Leaving pictures aside, restate exactly the lines of the data below, from the first one through the line that contains "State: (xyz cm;".

+++ Exercise material +++

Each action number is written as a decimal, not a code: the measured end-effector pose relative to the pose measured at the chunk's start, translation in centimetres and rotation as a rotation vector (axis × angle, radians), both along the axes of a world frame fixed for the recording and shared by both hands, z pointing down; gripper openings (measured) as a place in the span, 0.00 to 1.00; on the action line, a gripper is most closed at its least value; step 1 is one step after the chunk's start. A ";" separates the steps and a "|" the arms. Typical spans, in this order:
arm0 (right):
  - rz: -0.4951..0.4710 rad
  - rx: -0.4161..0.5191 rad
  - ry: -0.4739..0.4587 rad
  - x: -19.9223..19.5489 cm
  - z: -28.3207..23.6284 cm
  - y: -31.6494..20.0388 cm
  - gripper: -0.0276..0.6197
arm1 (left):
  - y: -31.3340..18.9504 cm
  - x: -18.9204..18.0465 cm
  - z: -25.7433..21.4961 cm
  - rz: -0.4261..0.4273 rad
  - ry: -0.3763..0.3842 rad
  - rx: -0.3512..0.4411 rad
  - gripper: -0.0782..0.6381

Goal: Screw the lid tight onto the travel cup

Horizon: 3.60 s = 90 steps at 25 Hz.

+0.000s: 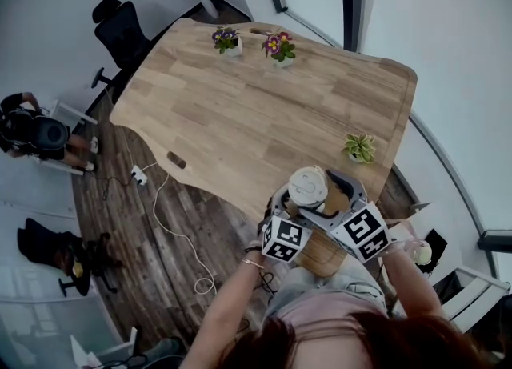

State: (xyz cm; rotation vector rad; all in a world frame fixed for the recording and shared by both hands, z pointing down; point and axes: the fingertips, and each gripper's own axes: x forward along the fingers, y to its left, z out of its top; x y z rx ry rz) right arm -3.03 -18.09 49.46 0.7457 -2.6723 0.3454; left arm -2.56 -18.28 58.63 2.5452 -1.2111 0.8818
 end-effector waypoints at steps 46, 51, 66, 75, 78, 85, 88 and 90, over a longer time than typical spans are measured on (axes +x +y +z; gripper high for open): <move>-0.132 0.077 0.065 0.3 -1.2 -0.1 0.65 | 0.7 1.7 0.0 0.192 -0.027 -0.026 0.60; 0.104 0.116 0.036 0.5 -1.2 -1.0 0.63 | -0.3 1.6 -0.1 -0.016 -0.023 -0.007 0.60; -0.084 0.084 0.098 1.1 -0.2 0.2 0.64 | 0.1 1.6 0.0 0.133 -0.033 -0.033 0.60; 0.021 0.013 -0.010 1.4 -0.8 0.3 0.64 | 0.0 1.7 0.2 0.044 -0.023 -0.020 0.60; -0.091 -0.013 0.000 1.8 -0.8 0.7 0.64 | 0.6 1.6 0.2 0.163 -0.032 -0.038 0.60; -0.157 0.011 0.020 1.0 -0.2 1.0 0.63 | 1.3 1.7 0.0 0.187 -0.060 -0.043 0.60; 0.006 0.033 -0.007 1.0 -0.2 0.4 0.63 | 0.7 1.5 -0.1 0.022 -0.041 -0.023 0.60; 0.046 0.032 -0.023 1.0 0.0 0.4 0.63 | 0.6 1.4 -0.1 -0.048 -0.029 -0.017 0.60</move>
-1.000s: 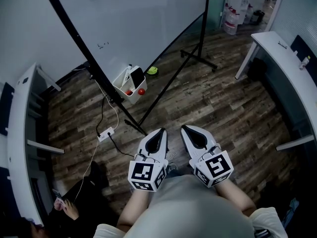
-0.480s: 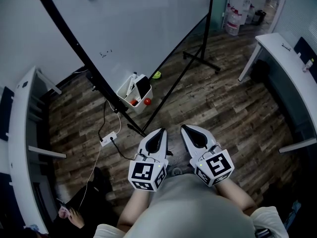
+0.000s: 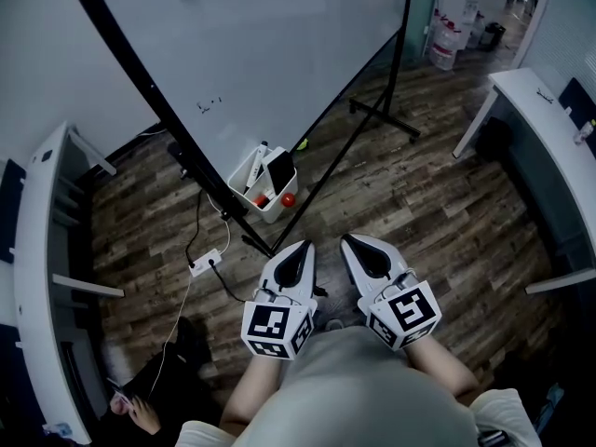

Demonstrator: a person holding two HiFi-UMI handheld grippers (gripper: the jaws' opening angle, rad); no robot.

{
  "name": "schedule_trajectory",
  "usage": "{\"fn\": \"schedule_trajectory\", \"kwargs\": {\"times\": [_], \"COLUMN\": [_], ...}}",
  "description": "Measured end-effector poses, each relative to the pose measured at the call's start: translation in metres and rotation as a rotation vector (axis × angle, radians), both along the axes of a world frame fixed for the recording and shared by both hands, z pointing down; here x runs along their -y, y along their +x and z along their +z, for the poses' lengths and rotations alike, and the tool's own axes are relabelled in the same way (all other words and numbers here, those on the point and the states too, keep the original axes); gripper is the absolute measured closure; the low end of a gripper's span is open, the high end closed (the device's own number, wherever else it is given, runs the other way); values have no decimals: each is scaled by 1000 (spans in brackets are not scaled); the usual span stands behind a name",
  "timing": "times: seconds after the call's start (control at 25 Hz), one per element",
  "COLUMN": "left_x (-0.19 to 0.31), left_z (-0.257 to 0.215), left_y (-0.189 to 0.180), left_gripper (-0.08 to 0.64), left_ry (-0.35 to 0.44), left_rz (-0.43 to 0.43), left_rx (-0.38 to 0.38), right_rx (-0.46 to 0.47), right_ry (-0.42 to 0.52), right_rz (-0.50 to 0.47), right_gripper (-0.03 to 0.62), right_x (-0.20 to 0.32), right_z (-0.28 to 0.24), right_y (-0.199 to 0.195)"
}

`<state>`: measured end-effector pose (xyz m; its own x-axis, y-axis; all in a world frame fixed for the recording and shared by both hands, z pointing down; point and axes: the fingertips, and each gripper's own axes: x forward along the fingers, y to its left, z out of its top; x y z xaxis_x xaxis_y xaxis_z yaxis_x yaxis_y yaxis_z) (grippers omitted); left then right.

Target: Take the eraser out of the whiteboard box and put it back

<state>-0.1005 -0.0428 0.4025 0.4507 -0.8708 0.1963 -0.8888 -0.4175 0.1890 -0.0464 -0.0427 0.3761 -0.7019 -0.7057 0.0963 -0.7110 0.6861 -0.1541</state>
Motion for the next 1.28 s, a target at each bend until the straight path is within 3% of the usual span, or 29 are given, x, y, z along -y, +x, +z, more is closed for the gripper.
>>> {"fn": "schedule_trajectory", "kwargs": {"times": [0.68,1.28], "left_x": [30,80], "left_z": [-3,-13], "left_y": [-24,-60], "left_gripper": [555,555], "left_ry": [10,24], "left_rz": [-126,-400], "left_rx": [-9,1], "right_rx": [9,-9], "right_ry": [6,38], "right_rz": [-82,-339], "right_gripper": [592,592], "right_x": [38,114], "right_z": [-2,-12], "right_y": [-14,-48]}}
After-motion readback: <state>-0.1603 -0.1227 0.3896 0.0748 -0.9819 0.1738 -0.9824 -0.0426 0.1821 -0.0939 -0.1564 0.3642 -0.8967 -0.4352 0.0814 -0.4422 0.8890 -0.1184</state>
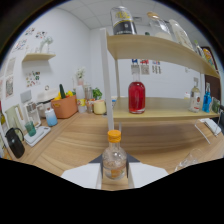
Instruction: Make me a cup of Mount Fuji.
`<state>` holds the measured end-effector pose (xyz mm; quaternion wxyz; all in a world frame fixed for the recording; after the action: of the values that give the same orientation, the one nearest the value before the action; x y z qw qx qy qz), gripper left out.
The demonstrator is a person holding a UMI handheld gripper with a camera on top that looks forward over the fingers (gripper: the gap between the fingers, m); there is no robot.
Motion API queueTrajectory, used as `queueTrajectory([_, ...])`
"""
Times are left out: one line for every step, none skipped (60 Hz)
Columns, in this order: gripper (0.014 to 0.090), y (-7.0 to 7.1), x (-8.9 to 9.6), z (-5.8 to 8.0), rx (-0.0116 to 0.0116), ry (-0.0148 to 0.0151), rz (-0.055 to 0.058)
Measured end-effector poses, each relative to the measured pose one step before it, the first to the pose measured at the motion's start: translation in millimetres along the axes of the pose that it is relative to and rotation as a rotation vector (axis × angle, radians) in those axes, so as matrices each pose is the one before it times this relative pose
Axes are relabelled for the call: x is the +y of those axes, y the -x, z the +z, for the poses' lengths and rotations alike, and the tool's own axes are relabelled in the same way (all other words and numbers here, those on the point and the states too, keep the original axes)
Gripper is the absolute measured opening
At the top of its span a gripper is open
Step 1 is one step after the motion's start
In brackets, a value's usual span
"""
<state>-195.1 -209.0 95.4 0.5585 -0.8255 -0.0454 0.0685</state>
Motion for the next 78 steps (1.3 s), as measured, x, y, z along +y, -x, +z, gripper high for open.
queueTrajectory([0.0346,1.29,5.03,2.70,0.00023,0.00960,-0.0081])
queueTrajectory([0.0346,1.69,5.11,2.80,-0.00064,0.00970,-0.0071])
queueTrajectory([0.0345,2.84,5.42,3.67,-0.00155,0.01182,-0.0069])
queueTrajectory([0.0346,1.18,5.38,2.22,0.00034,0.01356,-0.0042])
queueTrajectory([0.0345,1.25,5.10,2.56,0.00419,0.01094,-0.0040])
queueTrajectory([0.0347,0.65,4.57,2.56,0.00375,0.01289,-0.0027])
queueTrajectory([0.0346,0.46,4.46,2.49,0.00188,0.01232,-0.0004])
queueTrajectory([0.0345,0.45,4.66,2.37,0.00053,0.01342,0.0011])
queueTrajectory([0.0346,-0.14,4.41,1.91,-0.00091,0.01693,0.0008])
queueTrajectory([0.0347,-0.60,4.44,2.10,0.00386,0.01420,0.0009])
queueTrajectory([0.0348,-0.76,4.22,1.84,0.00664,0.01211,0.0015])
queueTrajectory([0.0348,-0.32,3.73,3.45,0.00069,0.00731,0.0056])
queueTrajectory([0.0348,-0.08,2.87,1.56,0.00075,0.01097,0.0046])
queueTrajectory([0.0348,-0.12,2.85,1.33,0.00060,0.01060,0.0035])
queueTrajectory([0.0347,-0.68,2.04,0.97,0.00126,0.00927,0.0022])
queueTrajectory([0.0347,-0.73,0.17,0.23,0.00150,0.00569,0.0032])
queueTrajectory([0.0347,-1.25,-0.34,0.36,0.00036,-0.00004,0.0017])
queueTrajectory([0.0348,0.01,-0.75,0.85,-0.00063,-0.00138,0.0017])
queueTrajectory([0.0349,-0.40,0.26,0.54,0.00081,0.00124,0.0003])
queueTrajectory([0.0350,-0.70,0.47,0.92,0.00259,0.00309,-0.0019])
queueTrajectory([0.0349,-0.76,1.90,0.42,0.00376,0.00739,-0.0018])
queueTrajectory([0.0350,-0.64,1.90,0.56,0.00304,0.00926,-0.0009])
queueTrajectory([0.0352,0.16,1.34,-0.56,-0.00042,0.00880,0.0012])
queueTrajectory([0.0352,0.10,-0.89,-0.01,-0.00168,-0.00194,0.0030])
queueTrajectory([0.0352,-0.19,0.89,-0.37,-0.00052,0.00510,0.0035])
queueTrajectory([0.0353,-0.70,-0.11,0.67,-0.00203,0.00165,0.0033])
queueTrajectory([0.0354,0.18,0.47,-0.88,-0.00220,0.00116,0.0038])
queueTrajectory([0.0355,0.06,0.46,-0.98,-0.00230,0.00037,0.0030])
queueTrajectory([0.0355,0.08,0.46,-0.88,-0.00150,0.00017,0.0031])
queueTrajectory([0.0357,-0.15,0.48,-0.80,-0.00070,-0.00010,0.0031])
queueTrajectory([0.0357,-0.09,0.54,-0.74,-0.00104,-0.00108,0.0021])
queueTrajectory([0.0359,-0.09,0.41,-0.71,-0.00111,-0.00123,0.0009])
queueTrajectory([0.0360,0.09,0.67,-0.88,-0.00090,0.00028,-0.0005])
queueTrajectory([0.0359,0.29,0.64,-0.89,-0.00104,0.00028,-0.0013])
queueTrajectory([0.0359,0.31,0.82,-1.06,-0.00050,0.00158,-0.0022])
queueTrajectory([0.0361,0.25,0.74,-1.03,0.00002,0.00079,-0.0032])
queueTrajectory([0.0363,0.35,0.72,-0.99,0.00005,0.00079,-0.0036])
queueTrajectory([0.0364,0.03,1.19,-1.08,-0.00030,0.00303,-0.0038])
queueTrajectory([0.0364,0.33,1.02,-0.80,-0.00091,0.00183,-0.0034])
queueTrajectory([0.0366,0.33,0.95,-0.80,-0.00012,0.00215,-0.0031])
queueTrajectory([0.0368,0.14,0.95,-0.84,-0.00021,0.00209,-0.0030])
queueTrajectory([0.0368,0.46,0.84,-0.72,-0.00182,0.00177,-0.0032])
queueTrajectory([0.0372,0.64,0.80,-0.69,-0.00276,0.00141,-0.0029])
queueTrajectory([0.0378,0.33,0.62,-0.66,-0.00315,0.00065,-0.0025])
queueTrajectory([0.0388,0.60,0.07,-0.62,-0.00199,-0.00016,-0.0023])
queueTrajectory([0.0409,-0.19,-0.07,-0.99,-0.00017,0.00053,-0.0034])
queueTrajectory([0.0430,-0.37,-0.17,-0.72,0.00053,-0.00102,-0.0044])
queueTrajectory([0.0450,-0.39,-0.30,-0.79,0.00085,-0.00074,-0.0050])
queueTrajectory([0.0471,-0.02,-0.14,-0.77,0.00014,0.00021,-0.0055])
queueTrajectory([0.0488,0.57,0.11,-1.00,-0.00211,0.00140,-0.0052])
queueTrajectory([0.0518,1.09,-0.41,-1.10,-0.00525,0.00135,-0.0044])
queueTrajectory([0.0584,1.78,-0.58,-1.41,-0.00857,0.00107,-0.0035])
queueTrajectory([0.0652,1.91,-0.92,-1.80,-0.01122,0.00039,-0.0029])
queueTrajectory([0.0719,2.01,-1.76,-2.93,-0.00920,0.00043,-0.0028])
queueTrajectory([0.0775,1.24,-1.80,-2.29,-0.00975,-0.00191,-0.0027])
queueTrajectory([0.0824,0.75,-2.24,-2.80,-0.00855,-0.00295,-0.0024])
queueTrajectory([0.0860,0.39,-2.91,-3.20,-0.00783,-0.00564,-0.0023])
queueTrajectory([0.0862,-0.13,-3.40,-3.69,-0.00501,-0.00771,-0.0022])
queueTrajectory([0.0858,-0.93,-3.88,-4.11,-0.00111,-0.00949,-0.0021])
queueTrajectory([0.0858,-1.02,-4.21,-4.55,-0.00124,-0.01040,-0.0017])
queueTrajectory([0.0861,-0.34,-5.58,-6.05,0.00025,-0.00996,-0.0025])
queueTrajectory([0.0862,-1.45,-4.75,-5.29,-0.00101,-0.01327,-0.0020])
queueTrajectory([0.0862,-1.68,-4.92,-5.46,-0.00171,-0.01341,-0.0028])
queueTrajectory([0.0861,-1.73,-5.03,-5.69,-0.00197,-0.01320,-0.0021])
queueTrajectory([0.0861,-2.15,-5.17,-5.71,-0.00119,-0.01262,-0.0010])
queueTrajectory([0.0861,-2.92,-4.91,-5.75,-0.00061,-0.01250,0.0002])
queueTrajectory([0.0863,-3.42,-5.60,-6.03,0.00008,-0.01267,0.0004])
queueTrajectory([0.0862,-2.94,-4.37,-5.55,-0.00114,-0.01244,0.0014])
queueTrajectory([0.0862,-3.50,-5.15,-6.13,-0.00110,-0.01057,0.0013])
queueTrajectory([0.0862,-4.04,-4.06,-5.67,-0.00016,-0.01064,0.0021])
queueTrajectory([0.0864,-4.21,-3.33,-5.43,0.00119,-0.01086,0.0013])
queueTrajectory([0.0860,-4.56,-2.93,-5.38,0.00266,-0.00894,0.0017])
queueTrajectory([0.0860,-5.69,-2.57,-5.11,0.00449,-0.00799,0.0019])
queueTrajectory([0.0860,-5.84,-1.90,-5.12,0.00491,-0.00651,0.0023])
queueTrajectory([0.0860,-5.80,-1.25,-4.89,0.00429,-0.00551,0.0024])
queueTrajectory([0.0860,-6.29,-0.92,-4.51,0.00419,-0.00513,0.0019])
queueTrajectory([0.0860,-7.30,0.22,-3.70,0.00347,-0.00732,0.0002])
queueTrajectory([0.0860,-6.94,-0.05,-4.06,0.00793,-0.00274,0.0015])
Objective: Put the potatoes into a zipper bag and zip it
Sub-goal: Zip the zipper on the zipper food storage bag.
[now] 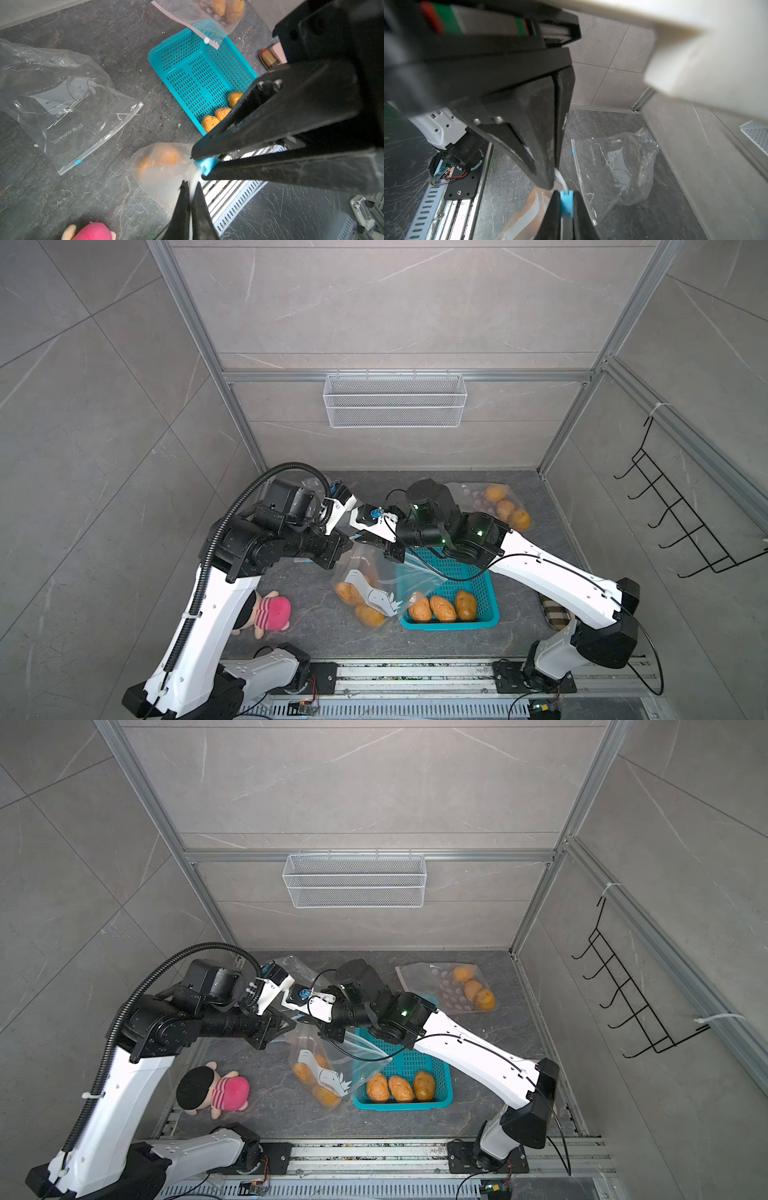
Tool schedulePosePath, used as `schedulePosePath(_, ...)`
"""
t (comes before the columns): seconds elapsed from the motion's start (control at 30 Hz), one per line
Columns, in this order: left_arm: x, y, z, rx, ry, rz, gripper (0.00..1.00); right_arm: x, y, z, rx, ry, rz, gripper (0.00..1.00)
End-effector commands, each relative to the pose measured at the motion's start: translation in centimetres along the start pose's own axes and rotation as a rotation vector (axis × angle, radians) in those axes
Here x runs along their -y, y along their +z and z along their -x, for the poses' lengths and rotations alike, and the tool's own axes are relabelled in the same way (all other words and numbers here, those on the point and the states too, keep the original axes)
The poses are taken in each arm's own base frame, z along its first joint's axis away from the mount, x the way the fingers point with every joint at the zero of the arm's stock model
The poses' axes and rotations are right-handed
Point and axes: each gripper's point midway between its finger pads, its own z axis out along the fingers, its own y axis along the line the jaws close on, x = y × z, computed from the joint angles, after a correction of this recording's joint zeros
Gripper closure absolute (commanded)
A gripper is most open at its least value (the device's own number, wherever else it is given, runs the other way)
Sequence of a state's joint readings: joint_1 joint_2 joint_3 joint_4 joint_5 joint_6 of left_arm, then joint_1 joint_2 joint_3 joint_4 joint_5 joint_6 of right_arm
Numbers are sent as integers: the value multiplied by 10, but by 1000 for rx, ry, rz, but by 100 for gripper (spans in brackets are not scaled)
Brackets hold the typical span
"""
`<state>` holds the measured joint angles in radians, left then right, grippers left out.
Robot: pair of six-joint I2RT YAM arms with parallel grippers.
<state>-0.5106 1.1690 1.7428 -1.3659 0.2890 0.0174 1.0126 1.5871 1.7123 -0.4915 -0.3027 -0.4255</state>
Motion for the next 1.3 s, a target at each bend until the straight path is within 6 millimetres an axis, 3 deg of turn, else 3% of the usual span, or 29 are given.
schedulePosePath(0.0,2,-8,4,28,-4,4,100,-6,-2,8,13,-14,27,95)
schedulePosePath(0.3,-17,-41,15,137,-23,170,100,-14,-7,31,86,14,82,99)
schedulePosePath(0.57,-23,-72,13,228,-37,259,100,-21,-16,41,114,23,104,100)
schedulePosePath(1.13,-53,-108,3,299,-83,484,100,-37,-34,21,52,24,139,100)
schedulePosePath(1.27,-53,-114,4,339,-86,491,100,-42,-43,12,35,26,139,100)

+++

Written solution →
Each action number is written as a decimal, not a code: the measured end-effector pose relative to the pose measured at the chunk's start, translation in centimetres and rotation as a rotation vector (axis × angle, radians), both along the axes of a world frame fixed for the recording and shared by both hands, z pointing down; gripper openings (measured) as a place in the span, 0.00 to 1.00; on the action line, a gripper is most closed at its least value; step 1 is one step after the chunk's start. A ";" separates the steps and a "|" the arms. Typical spans, in this order:
arm0 (right):
  - rz: -0.4951..0.4710 rad
  - rx: -0.4161..0.5191 rad
  - ry: -0.4739..0.4587 rad
  - x: -19.9223..19.5489 cm
  - z: -28.3207..23.6284 cm
  - y: -31.6494..20.0388 cm
  - gripper: -0.0276..0.6197
arm1 (left):
  - y: -31.3340..18.9504 cm
  - x: -18.9204..18.0465 cm
  - z: -25.7433..21.4961 cm
  - rz: -0.4261..0.4273 rad
  - ry: -0.3763..0.3842 rad
  - rx: -0.3512..0.4411 rad
  - gripper: -0.0782..0.6381

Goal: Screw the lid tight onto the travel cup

Horizon: 3.60 s = 90 steps at 25 Hz.

+0.000s: 

State: (xyz cm; rotation vector rad; all in a world frame fixed for the recording and shared by both hands, z pointing down; point and axes: the fingertips, and each gripper's own axes: x forward along the fingers, y to its left, z out of its top; x y z rx ry rz) right arm -3.03 -18.09 49.46 0.7457 -2.6723 0.3454; left arm -2.56 -18.28 58.63 2.5452 -1.2111 0.8818

There is nothing more to the answer.